As teles - e a própria Huawei - consideram agir juridicamente se o governo brasileiro decidir seguir adiante com o decreto.
Procurada, a Huawei não respondeu até o momento um pedido de comentário.
Hoje, a maior parte das teles brasileiras usa equipamentos da Huawei na maioria de suas redes 3G e 4G. Entre as maiores empresas do Brasil, a Telefônica --controladora da Vivo-- usa hoje a Huawei em 65% das suas redes. A Claro, em 55%, enquanto a Oi tem 60% e a Tim, 45%.
Uma proibição da participação da empresa chinesa obrigaria as teles a trocar a maior parte das suas redes, já que elas não conversam entre si. O custo, afirmam, ficaria entre 150 bilhões e 200 bilhões de dólares.
"Não existe investimento para isso e o governo não fala em compensações. Uma mudança nesse nível atrasaria a instalação da rede no país em uns 3 a 4 anos. E em alguns lugares praticamente inviabilizaria", disse uma das fontes.
Enquanto ministros como Heleno e o chanceler Ernesto Araújo advogam pelo banimento da Huawei, parte do governo já atua para contrariar a vontade de Bolsonaro. Na equipe econômica, o custo para implementação da tecnologia assustou o ministro Paulo Guedes.
O vice-presidente Hamilton Mourão, que costuma ecoar as preocupações de Guedes, afirmou na segunda-feira, em evento em São Paulo, que o custo para barrar a Huawei seria muito elevado. "Quem vai pagar essa conta? Somos nós, consumidores", disse.
MINUTA
Na semana passada, uma minuta de edital para o leilão das frequências 5G preparada por técnicos da Agência Nacional das Telecomunicações (Anatel) foi alvo de uma reunião no Palácio do Planalto. O texto não traz nenhuma restrição a fornecedores chineses de equipamentos para as teles, apesar de Bolsonaro ter pedido a agência que encontrasse uma solução que "deixasse o país seguro", contou uma fonte.

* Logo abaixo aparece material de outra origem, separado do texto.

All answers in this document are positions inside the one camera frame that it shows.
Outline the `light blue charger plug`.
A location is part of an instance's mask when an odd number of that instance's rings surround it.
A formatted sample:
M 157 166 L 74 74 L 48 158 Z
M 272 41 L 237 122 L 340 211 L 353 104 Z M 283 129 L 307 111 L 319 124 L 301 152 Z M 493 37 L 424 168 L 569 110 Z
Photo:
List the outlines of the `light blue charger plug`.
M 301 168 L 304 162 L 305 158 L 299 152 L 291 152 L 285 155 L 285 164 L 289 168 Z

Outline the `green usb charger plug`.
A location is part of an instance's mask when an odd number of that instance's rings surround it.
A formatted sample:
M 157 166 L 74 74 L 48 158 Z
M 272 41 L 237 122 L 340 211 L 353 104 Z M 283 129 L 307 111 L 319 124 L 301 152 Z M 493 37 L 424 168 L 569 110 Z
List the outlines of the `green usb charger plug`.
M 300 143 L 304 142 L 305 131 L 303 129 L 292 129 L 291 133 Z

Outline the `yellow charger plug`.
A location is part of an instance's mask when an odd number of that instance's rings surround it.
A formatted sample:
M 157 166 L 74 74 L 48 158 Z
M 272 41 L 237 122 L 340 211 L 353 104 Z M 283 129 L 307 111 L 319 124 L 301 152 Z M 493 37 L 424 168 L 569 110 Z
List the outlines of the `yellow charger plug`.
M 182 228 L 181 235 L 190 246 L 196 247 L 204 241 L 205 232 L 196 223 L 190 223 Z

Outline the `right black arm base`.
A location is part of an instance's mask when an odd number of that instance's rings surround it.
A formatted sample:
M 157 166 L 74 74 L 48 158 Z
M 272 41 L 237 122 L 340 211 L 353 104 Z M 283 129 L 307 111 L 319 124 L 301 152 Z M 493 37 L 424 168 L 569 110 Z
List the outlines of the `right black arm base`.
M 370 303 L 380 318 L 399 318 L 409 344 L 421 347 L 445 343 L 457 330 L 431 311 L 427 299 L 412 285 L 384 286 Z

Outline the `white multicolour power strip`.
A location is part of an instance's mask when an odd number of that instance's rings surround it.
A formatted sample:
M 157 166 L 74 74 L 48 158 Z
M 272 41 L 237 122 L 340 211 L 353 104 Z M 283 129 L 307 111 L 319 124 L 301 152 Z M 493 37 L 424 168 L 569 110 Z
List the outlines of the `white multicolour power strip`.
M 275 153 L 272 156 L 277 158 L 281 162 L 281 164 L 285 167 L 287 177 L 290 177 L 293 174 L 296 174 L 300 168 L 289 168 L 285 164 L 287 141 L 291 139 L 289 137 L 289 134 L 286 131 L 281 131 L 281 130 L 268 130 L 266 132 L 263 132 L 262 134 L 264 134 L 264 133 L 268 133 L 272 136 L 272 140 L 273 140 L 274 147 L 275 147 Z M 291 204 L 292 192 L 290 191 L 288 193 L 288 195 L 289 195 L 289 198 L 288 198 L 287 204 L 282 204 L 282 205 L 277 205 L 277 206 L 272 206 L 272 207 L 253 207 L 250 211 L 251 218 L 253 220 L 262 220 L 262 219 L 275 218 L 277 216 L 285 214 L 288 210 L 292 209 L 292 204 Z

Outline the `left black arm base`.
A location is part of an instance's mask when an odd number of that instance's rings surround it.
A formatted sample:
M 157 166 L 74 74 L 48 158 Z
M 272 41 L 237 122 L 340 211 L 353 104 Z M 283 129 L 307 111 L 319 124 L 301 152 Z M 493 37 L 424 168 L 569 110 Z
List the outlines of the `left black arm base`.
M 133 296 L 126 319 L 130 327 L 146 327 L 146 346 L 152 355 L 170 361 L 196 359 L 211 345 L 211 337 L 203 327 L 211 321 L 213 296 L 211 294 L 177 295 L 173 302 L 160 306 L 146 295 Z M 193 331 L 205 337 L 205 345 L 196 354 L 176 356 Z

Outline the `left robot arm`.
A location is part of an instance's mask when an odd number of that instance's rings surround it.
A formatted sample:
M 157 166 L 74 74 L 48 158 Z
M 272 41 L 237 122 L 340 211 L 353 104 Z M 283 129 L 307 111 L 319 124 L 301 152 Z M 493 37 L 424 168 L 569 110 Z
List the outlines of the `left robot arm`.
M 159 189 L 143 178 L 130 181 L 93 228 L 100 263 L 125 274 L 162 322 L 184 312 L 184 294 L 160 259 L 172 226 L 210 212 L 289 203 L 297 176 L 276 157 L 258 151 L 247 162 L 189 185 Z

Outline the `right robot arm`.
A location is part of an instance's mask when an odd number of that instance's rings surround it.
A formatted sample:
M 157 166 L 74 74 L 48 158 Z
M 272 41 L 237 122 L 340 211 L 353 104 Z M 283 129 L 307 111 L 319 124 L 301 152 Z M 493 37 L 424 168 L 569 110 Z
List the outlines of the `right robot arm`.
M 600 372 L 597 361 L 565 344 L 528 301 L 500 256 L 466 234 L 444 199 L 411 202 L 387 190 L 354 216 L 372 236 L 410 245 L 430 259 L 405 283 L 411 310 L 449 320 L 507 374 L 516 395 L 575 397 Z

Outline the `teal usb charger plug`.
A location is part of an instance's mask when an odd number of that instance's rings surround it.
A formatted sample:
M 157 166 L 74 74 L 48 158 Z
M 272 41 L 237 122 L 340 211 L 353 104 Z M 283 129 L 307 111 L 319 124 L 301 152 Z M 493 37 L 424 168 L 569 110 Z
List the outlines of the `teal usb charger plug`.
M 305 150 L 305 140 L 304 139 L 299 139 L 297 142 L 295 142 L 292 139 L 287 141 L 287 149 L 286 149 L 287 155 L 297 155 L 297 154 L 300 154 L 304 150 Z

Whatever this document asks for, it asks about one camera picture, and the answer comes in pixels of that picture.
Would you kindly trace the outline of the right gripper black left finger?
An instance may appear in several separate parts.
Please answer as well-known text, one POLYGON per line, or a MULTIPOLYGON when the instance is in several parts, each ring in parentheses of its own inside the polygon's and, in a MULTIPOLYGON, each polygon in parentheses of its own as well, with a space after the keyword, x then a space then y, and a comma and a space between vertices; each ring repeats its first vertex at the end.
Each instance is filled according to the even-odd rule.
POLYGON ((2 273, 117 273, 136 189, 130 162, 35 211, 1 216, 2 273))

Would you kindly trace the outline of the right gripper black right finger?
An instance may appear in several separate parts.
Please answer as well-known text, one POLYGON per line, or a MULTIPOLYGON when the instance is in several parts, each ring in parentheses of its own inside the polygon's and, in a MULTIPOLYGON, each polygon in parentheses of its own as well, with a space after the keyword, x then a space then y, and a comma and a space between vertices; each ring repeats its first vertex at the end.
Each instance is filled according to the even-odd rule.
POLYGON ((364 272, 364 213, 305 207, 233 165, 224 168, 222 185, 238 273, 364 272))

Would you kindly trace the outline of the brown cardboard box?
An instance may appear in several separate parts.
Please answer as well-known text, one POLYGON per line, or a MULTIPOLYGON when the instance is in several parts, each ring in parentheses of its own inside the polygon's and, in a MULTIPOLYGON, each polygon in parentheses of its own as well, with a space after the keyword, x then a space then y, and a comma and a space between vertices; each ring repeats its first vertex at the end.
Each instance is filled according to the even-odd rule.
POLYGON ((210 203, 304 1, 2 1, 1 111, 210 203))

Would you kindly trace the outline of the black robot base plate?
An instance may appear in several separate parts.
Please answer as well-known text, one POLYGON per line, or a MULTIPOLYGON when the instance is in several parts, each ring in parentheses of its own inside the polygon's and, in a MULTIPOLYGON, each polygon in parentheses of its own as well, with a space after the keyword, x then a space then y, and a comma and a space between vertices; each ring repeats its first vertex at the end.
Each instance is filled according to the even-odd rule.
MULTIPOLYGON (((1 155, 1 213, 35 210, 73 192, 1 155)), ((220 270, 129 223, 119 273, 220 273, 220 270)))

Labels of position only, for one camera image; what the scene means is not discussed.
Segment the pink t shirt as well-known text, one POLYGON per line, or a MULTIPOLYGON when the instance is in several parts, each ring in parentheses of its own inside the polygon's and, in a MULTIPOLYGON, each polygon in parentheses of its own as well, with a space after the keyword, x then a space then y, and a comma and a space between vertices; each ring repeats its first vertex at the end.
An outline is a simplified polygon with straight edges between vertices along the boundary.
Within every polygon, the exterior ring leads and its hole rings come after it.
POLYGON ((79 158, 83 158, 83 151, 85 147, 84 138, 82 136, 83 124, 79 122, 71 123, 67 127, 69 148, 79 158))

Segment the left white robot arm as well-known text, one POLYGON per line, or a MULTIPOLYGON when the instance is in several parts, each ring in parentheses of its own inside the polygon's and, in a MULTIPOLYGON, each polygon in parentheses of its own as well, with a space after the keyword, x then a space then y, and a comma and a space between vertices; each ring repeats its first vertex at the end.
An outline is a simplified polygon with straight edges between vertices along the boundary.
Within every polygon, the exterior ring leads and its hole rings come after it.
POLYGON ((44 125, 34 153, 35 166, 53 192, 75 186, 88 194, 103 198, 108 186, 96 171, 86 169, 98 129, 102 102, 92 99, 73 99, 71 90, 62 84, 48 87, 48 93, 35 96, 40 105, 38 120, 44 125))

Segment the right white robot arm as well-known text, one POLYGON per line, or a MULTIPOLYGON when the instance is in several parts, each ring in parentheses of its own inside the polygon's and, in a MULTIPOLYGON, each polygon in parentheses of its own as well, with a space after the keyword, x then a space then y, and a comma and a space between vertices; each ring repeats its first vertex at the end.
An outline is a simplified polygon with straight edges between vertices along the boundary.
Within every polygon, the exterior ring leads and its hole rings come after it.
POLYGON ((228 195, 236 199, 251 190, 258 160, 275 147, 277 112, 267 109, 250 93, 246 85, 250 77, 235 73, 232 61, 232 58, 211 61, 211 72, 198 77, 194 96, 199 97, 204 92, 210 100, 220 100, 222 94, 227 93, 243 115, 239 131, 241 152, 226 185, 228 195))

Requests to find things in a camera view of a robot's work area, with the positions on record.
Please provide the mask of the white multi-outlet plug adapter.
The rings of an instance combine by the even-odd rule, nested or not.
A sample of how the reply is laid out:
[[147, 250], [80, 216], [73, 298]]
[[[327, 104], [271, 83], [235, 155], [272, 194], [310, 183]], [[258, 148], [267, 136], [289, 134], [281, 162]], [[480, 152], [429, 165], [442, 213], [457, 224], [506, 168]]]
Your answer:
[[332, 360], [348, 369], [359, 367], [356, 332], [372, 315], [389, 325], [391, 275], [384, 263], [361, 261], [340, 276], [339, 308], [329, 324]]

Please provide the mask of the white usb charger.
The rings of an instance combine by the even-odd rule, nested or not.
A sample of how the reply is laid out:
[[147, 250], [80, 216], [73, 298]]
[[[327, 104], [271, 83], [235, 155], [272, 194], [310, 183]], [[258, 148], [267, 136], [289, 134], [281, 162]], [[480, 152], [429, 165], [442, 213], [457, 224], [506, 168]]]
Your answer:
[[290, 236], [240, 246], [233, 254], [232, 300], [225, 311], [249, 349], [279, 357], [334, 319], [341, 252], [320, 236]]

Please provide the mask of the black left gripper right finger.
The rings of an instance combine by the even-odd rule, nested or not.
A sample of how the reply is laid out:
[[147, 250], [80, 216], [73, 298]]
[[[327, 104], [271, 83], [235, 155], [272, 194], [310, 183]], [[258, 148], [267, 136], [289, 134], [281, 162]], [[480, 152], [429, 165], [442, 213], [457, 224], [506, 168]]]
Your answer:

A agência, no entanto, não teria como incluir restrições às chinesas por que não existe legislação que embase isso, disse uma das fontes. "A Anatel só pode basear o edital na legislação existente", explicou.
A intenção de restringir a Huawei vem da relação próxima de Bolsonaro com o governo norte-americano de Donald Trump, que entrou em conflito aberto com a China na questão do 5G. Há um mês, o governo brasileiro declarou apoio à iniciativa americana Redes Limpas que tem, como objetivo final, impedir o crescimento dos chineses nas redes 5G no mundo.
O discurso de crise de segurança foi adotado por parte do governo brasileiro, em especial por Heleno, um dos auxiliares mais próximos de Bolsonaro. O general tem conversado seguidamente com o embaixador dos EUA no Brasil, Todd Chapman.
Apesar da mudança de governo com a eleição do democrata Joe Biden e uma relação que promete ser distante daqui para frente --Bolsonaro trocou farpas com Biden ainda na eleição e não o cumprimentou pela vitória até agora--, o governo brasileiro não acredita que a postura democrata em relação a China será diferente.
"Não tem recuo do presidente e não tem conversa em relação a Biden. Até porque ele é mais radical que o Trump em relação ao 5G", disse à Reuters um ministro que acompanha o tema. "Mas não tem decisão do presidente ainda porque o assunto não chegou nele."